Wiem, że to mało realne. Bo późno. Bo jest pomysł polskiego prezydenta, aby rocznicę końca wojny świętować na Westerplatte. Bo – jak podaje „Spiegel” – Angela Merkel i Joachim Gauck mają już jakieś własne plany na 8 maja. Bo wokół majowych obchodów toczy się europejska gra dyplomatyczna z Moskwą. OK. Ale pozostały jeszcze trzy miesiące. Więc może np. sesja historyczna w Gdańsku i spotkanie europejskich przywódców w Berlinie?

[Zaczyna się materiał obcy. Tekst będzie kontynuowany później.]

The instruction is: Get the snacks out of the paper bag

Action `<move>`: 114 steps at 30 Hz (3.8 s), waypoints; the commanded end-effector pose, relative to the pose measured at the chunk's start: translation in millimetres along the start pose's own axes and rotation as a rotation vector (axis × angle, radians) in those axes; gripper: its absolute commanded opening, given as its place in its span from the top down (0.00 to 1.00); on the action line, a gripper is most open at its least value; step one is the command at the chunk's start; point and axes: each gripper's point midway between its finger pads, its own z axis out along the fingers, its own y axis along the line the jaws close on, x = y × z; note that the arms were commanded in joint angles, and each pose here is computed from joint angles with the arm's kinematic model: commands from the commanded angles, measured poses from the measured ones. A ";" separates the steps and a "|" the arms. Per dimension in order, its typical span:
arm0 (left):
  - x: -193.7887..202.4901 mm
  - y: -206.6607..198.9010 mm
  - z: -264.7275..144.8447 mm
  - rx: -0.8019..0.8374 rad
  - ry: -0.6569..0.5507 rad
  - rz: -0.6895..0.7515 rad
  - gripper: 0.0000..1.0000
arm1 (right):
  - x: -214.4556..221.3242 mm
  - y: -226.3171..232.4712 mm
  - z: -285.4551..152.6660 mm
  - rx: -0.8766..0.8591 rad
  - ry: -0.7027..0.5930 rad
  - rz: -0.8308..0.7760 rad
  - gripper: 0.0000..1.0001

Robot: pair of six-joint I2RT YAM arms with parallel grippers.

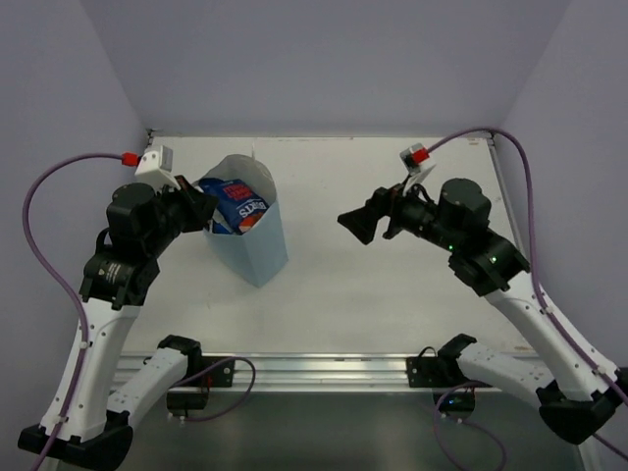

Dlaczego upieram się przy Berlinie? To oczywiste. Rozpoczęta 1 września 1939 r. bombardowaniem Wielunia i ostrzałem Westerplatte wojna zakończyła się nie w Moskwie, Londynie czy w kwaterze gen. Eisenhowera we francuskim Reims, lecz w Berlinie kapitulacją Wehrmachtu (podpisaną wprawdzie według czasu moskiewskiego 9 maja 1945, ale według czasu środkowoeuropejskiego obowiązującą już od godziny 23.01 poprzedniego dnia). Przez dekady, zwłaszcza w naszej części Europy, przyzwyczailiśmy się, że główne, centralne obchody Dnia Zwycięstwa odbywają się w Moskwie. Ale właściwie dlaczego? I czy na pewno militarny triumf nad III Rzeszą to najważniejsze, co powinniśmy tego dnia wspominać i celebrować?
Niczego nie ujmując ani samemu zwycięstwu, ani poświęceniu Armii Czerwonej.
Pojednanie „odwiecznych wrogów”
Czy jednak świętowanie w Berlinie klęski III Rzeszy nie byłoby upokorzeniem dzisiejszych Niemiec? Przecież nikt nie świętuje swojej klęski. Nie do pomyślenia, by Francuzi w 200 rocznicę upadku Napoleona (lipiec 1815 r.) spraszali do siebie Europę. To prawda, ale Niemcy po wojnie świadomie przepracowywali – zarówno pod wpływem alianckiej reedukacji, jak i samokształcenia – własną historię. W NRD był to proces wymuszony na wzór radziecki.